Enfin, nous développons une solution d’IA qui agit comme un consultant augmenté. Elle automatisera des tâches telles que les benchmarks ou la rédaction d’appels d’offres, tout en optimisant nos processus. À terme, nous envisageons de proposer cette solution à nos clients.

 

Quels défis rencontrez-vous dans l’intégration de l’IA ?
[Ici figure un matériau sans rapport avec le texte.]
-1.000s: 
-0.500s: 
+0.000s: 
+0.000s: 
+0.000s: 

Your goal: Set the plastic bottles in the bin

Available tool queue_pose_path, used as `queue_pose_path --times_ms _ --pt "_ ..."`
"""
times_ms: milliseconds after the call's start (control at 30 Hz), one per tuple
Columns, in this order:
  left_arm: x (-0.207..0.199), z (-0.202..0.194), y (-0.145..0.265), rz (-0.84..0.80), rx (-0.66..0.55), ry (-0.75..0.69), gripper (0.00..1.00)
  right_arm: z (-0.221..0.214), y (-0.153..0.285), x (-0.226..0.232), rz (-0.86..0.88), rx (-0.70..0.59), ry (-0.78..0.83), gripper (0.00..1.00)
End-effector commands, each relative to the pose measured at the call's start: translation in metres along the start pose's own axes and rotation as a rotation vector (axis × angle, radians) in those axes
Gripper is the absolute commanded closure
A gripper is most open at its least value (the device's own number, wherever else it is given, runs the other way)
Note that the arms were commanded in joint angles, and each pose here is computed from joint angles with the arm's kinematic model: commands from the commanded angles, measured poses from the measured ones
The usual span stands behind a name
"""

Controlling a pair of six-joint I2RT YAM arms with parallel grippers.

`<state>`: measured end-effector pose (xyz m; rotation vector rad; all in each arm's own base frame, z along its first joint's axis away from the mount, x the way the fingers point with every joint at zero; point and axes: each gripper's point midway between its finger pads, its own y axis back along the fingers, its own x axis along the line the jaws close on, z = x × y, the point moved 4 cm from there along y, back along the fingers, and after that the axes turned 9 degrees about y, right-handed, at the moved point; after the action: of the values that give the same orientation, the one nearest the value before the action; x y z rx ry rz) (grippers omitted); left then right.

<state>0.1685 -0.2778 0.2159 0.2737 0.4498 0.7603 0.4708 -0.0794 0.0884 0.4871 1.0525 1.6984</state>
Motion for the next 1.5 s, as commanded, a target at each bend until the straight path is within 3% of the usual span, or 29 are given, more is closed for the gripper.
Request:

Le principal enjeu n’est pas technique, mais humain. L’introduction de l’IA nécessite une conduite du changement et une acculturation des équipes. Parfois, des outils tels que Copilot sont déployés sans accompagnement suffisant, ce qui entraîne une sous-utilisation. De plus, certaines personnes hésitent à utiliser l’IA, par crainte que cela soit perçu comme un manque de compétences. Cette peur du déclassement est un frein majeur.

Sur le plan technique, les défis concernent surtout l’intégration des IA avec les bases de données internes et les systèmes IT. Cependant, nous pensons que les principaux obstacles restent humains, notamment en termes de formation et d’adoption.

Certaines industries, et c’est le cas du luxe, montrent des résistances à l’adoption de l’IA. Dans ce secteur, elle est parfois perçue comme une menace pour la créativité. À l’inverse, d’autres domaines par exemple l’e-sport ou l’automobile, y voient un levier d’innovation essentiel.

 

Quels bénéfices observez-vous grâce à l’IA ?

L’intelligence artificielle a un impact positif sur plusieurs plans. Elle améliore la productivité, stimule la créativité et favorise une culture de l’apprentissage au sein des organisations. Elle permet de gagner du temps sur des tâches répétitives, libérant ainsi des ressources pour des missions à plus forte valeur ajoutée.

Elle représente aussi un accélérateur pour l’innovation. Par exemple, nous avons récemment mis en place un outil qui retranscrit automatiquement des interviews et génère des résumés ou des points clés. Cela simplifie considérablement le travail préparatoire, sans nécessiter de compétence humaine spécifique.

 

Comment voyez-vous l’avenir de l’IA et la blockchain ?

Nous croyons beaucoup à la convergence des technologies pour relever les défis actuels. Un sujet majeur est la vérification de l’authenticité des contenus, face à la montée des deepfakes. La blockchain peut offrir des solutions robustes pour garantir l’origine et la traçabilité des créations numériques.

Nous pensons que cette convergence est essentielle pour concevoir des écosystèmes fiables et interconnectés. À l’avenir, ces technologies continueront à se compléter et à transformer profondément les entreprises.

 

Quels conseils donneriez-vous aux PME qui hésitent à utiliser l’IA ?

Il est important de ne pas attendre. L’IA est déjà incontournable, et la question n’est pas de savoir si elle doit être adoptée, mais comment elle peut servir concrètement. Les PMEs doivent identifier leurs besoins, comprendre leurs points de blocage et évaluer comment l’IA peut les aider.

Il est essentiel de ne pas brûler les étapes. Se former, s’acculturer aux technologies et définir une stratégie claire sont des prérequis. Enfin, il faut éviter une approche purement technique. L’IA doit être intégrée en réponse à des besoins métiers concrets, qu’ils concernent le business ou les fonctions support.